== Assignment ==
Search the material below for lines containing the string "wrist", and copy every one you find.

== Source data ==

== Segment start ==

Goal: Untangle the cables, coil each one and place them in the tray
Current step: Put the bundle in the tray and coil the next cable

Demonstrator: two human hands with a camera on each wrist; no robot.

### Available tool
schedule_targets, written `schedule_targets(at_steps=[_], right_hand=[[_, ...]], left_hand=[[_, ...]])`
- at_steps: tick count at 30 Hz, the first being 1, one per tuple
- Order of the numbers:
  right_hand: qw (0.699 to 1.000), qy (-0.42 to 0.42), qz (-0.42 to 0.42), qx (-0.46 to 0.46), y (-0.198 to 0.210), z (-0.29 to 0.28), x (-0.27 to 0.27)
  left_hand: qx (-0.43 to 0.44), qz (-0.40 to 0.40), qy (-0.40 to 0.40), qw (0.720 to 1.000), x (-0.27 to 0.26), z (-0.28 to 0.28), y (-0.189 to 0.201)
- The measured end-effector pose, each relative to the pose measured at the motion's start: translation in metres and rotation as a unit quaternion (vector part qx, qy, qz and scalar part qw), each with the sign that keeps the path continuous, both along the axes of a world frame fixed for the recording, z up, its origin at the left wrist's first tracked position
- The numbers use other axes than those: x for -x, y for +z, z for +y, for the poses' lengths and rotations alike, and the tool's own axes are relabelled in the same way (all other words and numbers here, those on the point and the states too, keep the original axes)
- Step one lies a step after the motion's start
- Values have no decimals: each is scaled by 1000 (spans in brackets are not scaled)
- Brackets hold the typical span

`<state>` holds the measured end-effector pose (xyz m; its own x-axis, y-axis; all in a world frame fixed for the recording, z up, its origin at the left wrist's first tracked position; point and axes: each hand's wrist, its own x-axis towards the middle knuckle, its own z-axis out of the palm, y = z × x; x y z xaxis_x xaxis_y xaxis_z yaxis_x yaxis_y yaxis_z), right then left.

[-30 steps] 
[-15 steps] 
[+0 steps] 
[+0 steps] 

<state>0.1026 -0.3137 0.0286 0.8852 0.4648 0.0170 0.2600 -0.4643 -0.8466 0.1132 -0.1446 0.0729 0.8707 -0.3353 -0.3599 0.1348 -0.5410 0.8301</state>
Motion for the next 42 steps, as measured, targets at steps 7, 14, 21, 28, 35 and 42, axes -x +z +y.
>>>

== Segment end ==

== Your solution ==
Demonstrator: two human hands with a camera on each wrist; no robot.
- The measured end-effector pose, each relative to the pose measured at the motion's start: translation in metres and rotation as a unit quaternion (vector part qx, qy, qz and scalar part qw), each with the sign that keeps the path continuous, both along the axes of a world frame fixed for the recording, z up, its origin at the left wrist's first tracked position
`<state>` holds the measured end-effector pose (xyz m; its own x-axis, y-axis; all in a world frame fixed for the recording, z up, its origin at the left wrist's first tracked position; point and axes: each hand's wrist, its own x-axis towards the middle knuckle, its own z-axis out of the palm, y = z × x; x y z xaxis_x xaxis_y xaxis_z yaxis_x yaxis_y yaxis_z), right then left.

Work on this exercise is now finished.